#### Your goal:
Say how many lines in the following entries include "right", and add nothing else.
[[ Available data open ]]
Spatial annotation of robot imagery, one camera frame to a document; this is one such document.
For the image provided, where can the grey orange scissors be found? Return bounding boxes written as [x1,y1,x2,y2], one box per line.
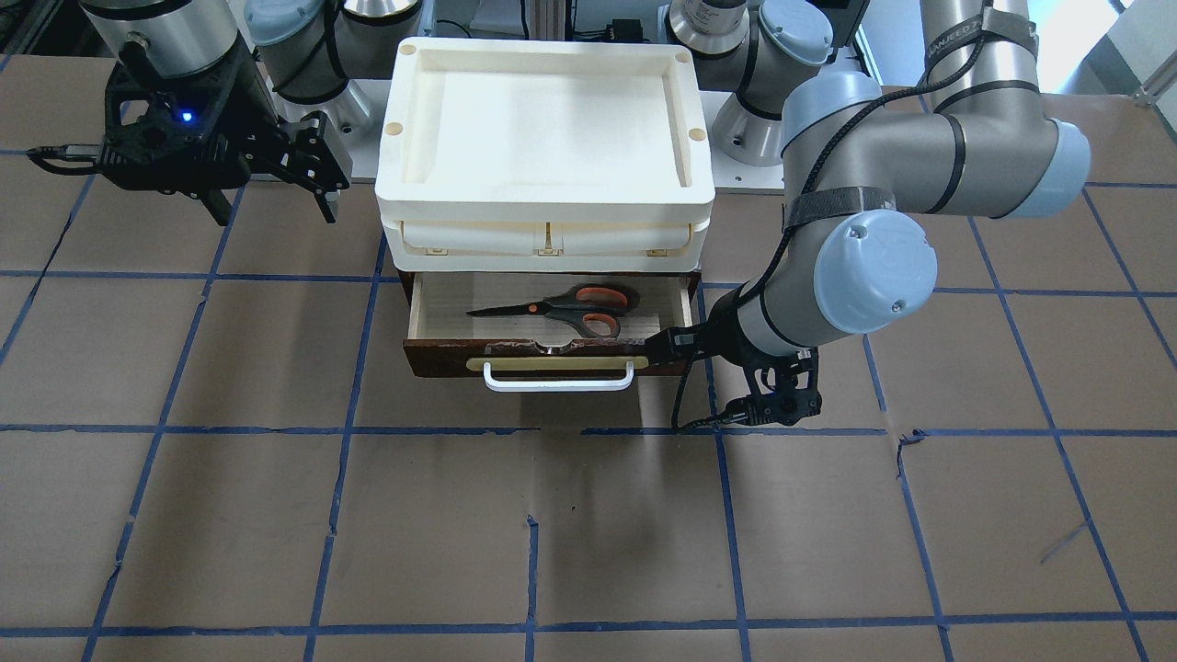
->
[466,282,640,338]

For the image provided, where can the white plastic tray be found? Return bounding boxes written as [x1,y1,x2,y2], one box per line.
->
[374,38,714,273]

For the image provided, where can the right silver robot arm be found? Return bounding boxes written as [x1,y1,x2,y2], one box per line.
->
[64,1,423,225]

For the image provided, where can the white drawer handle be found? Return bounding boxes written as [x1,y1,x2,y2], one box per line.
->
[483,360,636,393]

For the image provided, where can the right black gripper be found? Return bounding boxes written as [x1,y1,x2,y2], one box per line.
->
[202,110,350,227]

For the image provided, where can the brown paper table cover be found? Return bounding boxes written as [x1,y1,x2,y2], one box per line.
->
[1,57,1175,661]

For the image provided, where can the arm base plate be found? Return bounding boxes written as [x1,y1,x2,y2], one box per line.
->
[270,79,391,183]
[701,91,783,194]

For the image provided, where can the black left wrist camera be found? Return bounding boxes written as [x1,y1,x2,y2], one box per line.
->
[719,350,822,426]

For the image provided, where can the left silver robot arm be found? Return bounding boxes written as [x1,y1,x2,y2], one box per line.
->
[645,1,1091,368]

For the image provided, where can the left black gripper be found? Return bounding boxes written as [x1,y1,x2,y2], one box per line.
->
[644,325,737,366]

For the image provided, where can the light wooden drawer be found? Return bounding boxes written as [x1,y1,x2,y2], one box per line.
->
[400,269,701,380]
[[ Available data closed ]]
[[ Available data open ]]
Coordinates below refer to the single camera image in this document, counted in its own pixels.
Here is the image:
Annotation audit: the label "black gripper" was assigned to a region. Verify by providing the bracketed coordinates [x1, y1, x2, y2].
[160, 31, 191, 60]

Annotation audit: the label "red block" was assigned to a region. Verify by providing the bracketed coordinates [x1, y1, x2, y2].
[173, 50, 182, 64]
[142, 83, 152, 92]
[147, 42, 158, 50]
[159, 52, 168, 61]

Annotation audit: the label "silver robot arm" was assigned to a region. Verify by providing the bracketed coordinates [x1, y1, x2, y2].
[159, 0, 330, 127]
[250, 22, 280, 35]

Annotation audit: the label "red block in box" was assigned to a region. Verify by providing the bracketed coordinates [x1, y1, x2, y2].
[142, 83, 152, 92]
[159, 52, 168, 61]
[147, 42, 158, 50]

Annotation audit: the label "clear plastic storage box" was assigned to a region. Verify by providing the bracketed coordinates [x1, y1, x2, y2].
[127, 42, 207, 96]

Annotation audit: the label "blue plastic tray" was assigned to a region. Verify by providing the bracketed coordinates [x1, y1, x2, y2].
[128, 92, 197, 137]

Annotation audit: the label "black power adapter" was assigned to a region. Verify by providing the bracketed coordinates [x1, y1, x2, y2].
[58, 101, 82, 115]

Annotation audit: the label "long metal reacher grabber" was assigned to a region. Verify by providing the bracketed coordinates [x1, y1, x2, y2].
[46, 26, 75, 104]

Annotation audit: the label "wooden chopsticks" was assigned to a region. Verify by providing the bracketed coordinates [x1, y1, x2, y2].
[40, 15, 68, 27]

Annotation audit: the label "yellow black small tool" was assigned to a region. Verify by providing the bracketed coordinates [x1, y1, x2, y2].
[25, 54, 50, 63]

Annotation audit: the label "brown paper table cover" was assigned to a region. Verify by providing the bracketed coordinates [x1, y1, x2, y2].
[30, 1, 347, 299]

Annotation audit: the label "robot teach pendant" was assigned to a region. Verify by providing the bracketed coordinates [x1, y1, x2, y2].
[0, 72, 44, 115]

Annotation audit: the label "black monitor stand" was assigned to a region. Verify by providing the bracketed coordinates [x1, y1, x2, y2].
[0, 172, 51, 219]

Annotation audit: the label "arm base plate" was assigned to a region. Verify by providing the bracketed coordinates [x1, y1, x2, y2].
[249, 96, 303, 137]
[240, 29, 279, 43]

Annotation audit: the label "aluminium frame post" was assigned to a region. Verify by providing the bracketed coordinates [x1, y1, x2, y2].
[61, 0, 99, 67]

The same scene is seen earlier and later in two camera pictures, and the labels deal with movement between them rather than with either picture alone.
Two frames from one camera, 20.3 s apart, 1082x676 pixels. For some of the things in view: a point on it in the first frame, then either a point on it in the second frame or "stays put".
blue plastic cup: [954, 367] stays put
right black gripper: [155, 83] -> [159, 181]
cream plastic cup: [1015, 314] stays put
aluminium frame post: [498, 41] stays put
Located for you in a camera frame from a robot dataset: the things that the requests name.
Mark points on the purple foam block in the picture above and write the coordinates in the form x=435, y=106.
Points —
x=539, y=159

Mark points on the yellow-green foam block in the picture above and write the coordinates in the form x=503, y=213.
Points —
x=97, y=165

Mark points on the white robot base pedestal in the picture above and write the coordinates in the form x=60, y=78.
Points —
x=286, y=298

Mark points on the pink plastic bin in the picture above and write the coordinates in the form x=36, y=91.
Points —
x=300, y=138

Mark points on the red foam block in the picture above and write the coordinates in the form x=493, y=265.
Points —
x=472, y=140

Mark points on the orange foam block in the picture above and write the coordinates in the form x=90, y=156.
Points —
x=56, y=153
[[ Available data closed ]]
#### Answer to the problem:
3